Le Tibet fut la région la plus frappée. La liberté religieuse fut rétablie
par la constitution en 1982.
Aujourd'hui, le Bouddhisme reste proche des préoccupations des laïcs par
son désir de délivrer l'humanité des luttes de la haine, de la
persécution, du racisme. Il affirme avec force son idéal de justice et de
respect de l'homme, n'hésitant pas à s'engager dans des conflits
politiques et sociaux.
Actuellement la Chine fait partie de ces nombreux Etats asiatiques qui ont
choisi la voie du socialisme athée et entrepris l'éradication de toutes
les religions.
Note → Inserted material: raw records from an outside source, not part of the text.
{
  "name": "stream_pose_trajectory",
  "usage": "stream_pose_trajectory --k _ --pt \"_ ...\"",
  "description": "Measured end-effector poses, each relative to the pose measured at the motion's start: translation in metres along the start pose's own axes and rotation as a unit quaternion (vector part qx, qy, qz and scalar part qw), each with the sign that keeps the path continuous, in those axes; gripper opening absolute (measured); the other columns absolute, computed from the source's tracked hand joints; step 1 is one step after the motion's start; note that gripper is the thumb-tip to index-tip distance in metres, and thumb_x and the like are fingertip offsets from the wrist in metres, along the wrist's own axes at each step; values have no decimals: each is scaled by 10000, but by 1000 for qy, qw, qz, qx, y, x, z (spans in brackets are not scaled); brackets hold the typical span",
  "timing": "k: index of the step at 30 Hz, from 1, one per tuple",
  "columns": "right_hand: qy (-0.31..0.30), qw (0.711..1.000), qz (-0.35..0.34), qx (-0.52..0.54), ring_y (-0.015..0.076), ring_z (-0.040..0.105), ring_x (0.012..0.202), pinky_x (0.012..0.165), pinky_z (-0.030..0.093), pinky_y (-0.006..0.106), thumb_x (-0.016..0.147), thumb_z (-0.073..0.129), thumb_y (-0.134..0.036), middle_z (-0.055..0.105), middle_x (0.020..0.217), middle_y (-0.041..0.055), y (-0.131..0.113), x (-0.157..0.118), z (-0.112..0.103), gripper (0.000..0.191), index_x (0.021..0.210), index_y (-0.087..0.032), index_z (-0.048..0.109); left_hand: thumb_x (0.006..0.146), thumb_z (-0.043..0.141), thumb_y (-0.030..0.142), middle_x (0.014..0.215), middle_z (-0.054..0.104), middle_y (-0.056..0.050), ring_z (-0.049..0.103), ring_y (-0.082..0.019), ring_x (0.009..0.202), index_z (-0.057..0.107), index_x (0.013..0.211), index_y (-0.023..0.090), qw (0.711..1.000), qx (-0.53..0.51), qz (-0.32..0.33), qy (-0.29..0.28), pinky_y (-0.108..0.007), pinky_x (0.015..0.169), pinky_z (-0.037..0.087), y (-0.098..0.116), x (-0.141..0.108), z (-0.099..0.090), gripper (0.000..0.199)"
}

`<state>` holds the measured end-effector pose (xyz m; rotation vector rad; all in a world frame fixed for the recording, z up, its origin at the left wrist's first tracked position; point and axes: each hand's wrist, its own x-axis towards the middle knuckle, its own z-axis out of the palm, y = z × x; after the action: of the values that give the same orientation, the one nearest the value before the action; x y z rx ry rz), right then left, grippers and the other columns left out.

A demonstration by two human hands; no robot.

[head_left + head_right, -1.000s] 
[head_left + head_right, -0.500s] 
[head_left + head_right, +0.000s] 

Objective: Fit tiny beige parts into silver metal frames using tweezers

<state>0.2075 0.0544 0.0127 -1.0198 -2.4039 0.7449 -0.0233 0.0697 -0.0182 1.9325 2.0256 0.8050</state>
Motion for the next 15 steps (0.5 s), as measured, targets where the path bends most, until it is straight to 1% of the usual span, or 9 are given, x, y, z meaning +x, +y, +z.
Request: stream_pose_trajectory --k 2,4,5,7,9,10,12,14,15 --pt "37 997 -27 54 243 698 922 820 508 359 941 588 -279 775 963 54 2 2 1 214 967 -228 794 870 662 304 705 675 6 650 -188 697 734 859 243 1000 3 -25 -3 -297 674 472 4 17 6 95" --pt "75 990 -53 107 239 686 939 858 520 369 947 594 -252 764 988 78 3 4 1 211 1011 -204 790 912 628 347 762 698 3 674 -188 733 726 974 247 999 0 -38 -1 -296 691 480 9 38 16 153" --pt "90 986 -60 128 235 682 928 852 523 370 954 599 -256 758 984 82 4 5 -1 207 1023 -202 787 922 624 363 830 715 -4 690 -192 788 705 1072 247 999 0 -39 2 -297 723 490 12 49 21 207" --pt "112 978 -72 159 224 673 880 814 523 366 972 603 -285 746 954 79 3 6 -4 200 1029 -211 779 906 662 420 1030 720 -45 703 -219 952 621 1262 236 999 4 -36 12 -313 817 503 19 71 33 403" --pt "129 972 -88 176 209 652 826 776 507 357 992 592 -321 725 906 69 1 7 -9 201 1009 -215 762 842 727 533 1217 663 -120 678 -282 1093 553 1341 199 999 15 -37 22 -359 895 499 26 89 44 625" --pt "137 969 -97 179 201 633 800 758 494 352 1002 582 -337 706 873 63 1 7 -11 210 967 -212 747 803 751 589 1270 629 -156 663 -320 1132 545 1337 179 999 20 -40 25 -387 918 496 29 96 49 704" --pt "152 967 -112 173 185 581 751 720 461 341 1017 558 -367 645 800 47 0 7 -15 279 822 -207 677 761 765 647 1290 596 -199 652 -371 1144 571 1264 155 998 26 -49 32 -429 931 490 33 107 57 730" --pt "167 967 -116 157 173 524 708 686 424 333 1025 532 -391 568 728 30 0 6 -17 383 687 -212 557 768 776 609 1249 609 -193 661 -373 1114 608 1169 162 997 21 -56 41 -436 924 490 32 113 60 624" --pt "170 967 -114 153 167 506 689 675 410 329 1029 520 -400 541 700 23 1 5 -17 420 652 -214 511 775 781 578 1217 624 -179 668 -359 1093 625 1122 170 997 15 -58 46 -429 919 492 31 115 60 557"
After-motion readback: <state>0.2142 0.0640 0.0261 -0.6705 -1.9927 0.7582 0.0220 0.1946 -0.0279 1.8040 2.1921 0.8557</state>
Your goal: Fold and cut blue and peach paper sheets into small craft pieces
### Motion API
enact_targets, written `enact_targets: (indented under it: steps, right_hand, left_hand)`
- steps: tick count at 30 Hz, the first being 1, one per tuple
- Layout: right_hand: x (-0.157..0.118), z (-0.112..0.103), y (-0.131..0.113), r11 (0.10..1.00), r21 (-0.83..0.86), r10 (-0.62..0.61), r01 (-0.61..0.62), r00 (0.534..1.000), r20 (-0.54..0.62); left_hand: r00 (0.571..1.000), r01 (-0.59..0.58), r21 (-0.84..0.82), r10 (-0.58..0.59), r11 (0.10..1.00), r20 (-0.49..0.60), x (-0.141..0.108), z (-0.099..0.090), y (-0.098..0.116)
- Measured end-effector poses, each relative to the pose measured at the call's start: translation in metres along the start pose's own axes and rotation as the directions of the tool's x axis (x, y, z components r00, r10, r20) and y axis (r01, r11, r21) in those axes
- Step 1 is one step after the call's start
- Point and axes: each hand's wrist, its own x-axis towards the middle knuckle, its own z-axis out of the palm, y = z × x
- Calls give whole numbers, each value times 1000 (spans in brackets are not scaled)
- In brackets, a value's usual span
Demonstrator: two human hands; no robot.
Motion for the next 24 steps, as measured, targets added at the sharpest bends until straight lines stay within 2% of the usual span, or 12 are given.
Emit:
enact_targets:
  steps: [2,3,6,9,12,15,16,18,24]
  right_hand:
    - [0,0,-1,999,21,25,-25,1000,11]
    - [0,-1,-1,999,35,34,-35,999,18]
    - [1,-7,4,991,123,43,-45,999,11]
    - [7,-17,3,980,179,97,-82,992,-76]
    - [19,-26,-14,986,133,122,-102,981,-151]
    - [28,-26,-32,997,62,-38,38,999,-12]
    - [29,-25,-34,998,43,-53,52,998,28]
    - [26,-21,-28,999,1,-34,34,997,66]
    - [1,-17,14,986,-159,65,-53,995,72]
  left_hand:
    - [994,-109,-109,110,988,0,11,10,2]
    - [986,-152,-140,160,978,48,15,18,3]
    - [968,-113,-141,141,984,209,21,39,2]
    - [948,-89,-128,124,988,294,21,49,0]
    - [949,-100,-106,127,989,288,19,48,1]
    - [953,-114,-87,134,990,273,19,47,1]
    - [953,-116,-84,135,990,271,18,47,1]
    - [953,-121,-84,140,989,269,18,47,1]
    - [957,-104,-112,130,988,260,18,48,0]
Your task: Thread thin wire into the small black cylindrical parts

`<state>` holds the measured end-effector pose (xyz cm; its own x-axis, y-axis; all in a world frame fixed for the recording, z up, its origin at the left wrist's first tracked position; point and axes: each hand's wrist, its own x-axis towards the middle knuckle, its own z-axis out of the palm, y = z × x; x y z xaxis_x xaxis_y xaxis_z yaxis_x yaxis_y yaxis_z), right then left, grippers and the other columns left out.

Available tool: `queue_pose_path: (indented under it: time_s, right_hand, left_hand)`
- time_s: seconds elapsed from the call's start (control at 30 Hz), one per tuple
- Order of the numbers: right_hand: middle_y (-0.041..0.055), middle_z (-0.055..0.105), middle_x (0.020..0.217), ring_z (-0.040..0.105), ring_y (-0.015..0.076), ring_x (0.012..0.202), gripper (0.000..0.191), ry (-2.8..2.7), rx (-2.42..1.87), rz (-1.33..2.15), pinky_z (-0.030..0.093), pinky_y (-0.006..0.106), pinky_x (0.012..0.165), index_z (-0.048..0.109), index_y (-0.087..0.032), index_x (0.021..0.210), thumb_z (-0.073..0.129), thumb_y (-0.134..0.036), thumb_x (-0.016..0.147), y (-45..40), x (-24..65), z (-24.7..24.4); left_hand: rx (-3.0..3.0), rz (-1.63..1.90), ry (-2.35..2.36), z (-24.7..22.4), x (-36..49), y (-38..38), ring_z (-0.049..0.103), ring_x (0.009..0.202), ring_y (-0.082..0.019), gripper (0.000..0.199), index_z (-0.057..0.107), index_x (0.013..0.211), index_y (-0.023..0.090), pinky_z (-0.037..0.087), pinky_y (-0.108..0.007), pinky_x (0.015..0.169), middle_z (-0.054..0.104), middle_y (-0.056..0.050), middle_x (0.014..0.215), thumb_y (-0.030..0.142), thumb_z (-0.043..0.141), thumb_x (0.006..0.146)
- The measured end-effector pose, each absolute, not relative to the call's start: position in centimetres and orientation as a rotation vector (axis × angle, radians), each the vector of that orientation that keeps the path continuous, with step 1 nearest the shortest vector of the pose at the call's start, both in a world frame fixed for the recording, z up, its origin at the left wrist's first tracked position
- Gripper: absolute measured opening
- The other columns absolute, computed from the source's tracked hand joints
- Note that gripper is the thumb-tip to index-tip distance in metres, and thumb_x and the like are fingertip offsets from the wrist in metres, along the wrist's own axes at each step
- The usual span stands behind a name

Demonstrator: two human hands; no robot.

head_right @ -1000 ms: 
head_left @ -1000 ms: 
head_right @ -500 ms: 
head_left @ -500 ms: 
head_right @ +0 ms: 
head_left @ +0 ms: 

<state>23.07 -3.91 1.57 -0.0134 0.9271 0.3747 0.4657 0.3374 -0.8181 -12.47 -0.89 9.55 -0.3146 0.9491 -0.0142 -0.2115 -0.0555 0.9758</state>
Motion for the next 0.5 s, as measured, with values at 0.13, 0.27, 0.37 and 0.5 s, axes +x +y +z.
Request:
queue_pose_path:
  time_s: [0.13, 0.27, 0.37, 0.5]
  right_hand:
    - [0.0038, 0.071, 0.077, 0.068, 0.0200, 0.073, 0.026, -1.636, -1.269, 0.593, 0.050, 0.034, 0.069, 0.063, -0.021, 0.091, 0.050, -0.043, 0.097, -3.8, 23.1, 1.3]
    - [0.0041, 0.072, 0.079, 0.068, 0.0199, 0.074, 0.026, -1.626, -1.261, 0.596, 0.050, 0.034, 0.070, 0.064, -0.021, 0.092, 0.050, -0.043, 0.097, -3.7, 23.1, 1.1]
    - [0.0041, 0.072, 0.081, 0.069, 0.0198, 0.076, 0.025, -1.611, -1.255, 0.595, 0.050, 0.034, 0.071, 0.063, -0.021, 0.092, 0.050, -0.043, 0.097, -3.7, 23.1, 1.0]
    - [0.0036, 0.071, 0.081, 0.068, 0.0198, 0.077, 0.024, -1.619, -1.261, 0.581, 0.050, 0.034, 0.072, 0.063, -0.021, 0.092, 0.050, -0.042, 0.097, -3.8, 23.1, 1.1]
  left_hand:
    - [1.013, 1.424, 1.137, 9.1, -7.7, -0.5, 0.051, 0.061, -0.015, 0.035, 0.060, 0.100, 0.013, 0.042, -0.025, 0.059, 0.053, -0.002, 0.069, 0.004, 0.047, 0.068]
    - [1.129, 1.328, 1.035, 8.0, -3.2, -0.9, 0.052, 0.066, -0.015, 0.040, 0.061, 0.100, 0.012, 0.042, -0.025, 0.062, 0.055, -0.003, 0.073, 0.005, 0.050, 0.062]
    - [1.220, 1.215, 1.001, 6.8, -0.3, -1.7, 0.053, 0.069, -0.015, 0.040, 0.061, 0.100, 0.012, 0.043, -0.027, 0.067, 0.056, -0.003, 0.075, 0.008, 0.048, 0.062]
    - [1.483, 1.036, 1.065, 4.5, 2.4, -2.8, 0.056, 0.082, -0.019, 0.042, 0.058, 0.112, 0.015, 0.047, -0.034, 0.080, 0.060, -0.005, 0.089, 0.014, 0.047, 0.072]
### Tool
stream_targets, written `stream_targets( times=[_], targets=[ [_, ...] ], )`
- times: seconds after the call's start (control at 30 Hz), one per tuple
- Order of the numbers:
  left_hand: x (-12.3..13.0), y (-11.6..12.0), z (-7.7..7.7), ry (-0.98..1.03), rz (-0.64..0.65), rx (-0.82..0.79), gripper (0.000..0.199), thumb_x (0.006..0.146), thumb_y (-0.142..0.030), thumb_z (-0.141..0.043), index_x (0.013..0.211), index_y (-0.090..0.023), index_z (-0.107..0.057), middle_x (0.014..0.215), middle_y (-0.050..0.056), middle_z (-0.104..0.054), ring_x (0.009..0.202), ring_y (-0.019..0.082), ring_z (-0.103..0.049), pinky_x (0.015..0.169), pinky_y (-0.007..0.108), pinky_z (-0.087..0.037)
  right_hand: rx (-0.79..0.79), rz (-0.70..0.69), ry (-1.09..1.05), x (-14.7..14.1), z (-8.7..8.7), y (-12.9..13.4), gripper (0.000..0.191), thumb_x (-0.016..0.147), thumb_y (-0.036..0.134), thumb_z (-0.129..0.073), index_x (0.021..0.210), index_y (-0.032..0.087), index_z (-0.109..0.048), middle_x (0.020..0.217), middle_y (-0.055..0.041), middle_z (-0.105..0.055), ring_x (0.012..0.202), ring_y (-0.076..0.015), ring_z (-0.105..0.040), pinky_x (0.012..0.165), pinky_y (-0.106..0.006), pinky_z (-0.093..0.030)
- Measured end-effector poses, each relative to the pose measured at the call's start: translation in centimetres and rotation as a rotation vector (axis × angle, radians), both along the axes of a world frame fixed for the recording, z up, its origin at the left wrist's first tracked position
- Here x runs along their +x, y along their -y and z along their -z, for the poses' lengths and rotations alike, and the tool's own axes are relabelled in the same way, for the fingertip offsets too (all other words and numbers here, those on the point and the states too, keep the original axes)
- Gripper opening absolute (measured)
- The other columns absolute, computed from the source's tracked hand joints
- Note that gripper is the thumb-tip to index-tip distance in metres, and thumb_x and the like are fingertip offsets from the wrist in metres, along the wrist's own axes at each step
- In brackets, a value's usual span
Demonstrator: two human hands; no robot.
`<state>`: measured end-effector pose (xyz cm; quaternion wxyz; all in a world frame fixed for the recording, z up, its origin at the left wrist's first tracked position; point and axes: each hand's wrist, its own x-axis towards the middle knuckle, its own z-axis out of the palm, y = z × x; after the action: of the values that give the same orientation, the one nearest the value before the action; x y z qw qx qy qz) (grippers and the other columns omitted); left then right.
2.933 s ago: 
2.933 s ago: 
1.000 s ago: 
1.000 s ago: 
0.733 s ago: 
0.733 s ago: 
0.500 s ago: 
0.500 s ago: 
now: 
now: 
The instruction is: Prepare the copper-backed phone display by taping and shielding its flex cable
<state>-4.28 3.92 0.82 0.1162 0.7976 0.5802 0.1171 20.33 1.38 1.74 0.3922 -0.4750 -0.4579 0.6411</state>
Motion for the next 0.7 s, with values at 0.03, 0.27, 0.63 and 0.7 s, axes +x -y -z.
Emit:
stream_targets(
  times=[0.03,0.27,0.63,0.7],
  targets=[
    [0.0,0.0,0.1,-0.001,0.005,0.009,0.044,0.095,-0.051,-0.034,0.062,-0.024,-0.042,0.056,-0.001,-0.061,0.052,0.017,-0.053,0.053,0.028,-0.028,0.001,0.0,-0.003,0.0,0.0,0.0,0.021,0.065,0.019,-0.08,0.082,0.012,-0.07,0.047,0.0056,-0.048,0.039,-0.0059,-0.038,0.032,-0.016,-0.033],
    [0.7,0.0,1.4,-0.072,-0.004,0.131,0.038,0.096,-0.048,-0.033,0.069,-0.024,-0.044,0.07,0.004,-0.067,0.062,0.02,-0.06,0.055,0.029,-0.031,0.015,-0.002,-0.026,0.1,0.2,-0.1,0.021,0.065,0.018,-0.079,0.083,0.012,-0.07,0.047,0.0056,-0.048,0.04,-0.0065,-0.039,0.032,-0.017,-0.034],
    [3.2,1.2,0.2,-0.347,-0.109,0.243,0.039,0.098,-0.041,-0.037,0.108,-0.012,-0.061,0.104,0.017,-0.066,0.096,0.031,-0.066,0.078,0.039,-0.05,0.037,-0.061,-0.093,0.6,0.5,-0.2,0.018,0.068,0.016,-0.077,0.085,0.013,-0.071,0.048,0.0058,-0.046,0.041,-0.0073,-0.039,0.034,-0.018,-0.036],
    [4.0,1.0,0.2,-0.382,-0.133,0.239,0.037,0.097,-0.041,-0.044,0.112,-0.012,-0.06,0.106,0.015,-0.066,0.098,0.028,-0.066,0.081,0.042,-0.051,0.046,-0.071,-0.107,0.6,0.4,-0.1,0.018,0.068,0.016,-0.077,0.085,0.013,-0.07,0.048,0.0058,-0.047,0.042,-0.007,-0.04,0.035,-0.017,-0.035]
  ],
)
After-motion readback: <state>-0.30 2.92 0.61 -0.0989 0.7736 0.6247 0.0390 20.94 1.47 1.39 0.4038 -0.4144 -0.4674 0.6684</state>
Toutefois, le Bouddhisme persiste et ne peut s'enrayer
aussi facilement.
C'est pourquoi toutes les cultures et les civilisations extrême-orientales
continuent à s'inspirer de la philosophie et des valeurs de ce courant
spirituel.
Le bouddhisme joue un rôle important dans le WyngTjun. Il décrit le chemin à suivre, indique l’attitude à adopter par l’étudiant pour apprendre le WyngTjun et l’assiduité avec laquelle il doit suivre les cours. Selon les bouddhistes, « l’objectif, c’est le chemin » et, par conséquent, l’entraînement ne doit pas servir à atteindre un but prédéterminé, au contraire, il constitue déjà un but en soi. C’est la seule façon d’être présent avec son esprit, ici et maintenant, et de ne pas gaspiller son énergie à l’avenir. L'aspect bouddhiste se retrouve dans les formes, comme par exemple la troisième partie de la Siu Nim Tao. Cette partie s'appelle "la triple vénération de bouddha".